AFTER-FOALING MARE CARE - It's important to monitor the mare and foal for the first 48-72 hours. Even though foaling takes only 20 -30 minutes, it tires the mare. It's important that the dam and foal bond, so it's best to leave them alone if there is no problem requiring immediate attention.
Some maiden mares try to move away from the foal. It's advisable to attend the foaling of all maiden mares to ensure safe delivery a nd bonding. If the mare does not accept the foal readily, you may need to restrain the mare while the foal nurses its first few times.
Mares are usually thirsty after foaling. Offer your mare slightly arm water; but do not let her drink too much at once. She also may be hungry, and one option is to try feeding a wet-bran mash. The bran mash may help move material through her digestive system, and keeps her feces soft. This aids in the mare's comfort since her reproductive tract probably will be bruised.
Allow the mare and foal outside for exercise in a small paddock or pasture the day after birth. Exercise may aid the mare in expelling uterine discharge and speeds the return of the uterus to normal condition.
A foul-smelling uterine discharge indicates a uterine infection, which requires medical attention. A swollen, feverish udder is an indication the foal has not nursed or the mare may have mastitis. If the foal has not nursed within the first 3 hours, there probably are problems that require medical attention.
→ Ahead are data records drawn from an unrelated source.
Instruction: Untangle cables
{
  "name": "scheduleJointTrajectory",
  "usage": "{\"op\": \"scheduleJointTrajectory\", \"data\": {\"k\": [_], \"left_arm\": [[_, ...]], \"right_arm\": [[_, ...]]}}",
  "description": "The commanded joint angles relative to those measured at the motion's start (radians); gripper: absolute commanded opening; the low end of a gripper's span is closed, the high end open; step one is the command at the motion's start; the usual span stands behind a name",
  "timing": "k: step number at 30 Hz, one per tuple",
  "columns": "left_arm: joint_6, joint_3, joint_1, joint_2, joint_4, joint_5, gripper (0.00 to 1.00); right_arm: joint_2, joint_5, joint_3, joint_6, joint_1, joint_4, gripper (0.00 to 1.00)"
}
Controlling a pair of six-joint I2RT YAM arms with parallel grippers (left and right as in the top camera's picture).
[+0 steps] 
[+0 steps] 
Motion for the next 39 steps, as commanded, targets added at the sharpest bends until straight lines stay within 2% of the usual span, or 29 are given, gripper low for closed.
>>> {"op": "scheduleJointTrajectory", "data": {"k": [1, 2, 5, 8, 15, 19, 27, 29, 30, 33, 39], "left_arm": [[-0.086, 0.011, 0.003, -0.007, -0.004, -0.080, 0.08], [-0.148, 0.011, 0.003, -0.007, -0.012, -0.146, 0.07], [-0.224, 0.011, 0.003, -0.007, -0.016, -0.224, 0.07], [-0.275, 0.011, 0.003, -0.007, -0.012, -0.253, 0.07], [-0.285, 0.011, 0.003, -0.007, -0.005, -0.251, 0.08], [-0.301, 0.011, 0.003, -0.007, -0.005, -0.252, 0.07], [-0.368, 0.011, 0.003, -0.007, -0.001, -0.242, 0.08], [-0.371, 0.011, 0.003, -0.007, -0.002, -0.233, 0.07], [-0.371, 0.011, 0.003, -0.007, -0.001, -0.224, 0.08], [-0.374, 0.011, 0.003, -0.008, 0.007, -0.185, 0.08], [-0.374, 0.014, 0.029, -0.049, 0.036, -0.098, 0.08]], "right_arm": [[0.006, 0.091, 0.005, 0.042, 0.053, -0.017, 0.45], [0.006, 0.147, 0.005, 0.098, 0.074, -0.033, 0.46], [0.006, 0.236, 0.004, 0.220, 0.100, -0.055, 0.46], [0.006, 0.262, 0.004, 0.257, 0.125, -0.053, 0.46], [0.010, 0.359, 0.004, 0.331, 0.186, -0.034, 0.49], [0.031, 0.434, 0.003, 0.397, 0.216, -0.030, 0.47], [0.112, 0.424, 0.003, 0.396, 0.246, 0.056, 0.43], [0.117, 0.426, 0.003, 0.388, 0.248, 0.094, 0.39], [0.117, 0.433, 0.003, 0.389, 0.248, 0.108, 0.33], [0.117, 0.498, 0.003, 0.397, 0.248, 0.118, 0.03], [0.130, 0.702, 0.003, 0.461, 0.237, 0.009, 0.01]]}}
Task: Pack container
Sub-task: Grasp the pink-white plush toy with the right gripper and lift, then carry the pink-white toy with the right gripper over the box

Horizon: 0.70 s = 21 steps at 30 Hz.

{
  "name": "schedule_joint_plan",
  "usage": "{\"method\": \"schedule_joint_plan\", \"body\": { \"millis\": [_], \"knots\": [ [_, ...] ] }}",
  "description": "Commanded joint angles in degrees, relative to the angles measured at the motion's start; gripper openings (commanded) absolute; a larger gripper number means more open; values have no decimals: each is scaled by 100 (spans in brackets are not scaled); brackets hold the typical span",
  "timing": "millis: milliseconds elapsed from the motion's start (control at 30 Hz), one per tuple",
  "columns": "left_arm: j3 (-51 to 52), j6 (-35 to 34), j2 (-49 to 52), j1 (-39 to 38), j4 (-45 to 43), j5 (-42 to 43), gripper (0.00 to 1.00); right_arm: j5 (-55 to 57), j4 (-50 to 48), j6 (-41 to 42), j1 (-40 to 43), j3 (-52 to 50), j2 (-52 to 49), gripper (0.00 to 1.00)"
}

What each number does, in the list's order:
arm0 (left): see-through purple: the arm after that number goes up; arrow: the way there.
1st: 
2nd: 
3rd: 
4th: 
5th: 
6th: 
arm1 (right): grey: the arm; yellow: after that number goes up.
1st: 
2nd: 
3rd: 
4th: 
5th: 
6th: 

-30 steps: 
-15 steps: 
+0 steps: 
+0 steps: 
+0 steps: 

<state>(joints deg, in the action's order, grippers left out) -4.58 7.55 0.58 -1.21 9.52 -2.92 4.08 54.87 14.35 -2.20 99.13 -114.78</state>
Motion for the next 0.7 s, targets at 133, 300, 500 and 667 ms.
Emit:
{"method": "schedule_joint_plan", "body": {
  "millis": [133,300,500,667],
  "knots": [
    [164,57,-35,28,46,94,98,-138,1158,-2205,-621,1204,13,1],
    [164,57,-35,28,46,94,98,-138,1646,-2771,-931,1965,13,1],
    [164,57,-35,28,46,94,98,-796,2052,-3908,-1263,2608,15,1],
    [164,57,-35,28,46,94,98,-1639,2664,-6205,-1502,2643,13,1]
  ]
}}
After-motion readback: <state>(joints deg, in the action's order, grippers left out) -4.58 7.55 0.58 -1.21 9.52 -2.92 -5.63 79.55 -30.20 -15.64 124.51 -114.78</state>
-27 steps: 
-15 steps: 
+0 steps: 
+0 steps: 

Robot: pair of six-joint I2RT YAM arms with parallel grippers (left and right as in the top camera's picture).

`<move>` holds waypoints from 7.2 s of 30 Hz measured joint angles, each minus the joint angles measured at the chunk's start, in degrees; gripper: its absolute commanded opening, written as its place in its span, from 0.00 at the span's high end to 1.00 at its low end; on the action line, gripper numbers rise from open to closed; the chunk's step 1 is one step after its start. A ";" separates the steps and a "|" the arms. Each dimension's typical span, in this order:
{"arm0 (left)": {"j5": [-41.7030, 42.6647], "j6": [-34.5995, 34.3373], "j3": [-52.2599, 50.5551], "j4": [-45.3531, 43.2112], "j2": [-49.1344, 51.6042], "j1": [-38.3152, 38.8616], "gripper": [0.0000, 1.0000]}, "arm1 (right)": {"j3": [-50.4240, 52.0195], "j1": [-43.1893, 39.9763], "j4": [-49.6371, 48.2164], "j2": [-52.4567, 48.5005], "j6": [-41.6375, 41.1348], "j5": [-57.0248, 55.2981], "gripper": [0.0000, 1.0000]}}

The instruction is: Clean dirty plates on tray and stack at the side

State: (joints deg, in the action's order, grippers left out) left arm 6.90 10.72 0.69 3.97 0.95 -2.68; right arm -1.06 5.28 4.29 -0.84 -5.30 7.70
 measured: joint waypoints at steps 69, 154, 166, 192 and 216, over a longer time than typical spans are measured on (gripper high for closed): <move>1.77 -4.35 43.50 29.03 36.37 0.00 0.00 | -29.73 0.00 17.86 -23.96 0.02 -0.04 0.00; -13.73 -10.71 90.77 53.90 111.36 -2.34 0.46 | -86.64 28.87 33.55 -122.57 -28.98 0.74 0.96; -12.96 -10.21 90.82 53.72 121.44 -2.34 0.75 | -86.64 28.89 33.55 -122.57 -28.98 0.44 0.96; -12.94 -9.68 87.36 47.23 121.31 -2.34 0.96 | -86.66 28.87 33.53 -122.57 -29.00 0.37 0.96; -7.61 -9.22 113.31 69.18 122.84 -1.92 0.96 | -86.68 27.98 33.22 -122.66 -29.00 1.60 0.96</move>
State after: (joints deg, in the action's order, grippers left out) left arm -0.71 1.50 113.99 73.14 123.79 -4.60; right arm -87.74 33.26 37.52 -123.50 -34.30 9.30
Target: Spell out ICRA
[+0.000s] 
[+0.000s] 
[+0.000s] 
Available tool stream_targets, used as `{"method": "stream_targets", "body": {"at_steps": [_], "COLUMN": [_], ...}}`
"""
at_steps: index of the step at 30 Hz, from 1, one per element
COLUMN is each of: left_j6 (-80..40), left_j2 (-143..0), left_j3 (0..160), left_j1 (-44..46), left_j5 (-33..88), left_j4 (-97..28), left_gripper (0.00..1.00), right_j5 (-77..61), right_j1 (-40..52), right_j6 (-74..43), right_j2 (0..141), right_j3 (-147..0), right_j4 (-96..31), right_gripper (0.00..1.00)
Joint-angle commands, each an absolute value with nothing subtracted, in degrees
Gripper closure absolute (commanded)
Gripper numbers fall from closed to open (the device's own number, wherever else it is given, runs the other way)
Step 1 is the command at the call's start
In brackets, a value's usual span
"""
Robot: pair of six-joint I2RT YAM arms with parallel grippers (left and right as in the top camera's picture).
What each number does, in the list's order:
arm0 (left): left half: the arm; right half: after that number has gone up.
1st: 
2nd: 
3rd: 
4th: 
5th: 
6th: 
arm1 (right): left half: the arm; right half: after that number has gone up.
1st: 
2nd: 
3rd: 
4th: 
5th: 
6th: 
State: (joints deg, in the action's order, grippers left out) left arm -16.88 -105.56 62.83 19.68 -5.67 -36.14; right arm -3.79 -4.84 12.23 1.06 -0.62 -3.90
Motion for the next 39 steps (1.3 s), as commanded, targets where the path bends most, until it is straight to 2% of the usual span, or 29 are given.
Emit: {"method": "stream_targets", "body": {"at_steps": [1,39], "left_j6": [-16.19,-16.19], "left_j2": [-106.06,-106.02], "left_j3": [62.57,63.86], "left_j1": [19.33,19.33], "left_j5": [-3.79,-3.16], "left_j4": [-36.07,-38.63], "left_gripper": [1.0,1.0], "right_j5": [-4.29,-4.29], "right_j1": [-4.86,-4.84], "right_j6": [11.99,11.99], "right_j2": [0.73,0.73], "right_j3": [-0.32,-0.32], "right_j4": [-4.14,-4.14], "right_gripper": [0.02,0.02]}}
Foaling is an incredible experience that is worth careful consideration. Allowing your mare to breed requires a strong dedication to the process. By ensuring that you are able to provide your mare with the necessary elements for a healthy pregnancy, you can aid your mare in the foaling process and reduce the risk of complications. Providing your mare with an adequate supply of vitamins and minerals, exercise, good quality health care and a safe sanitary environment will make the process easier and more enjoyable for both you and your mare.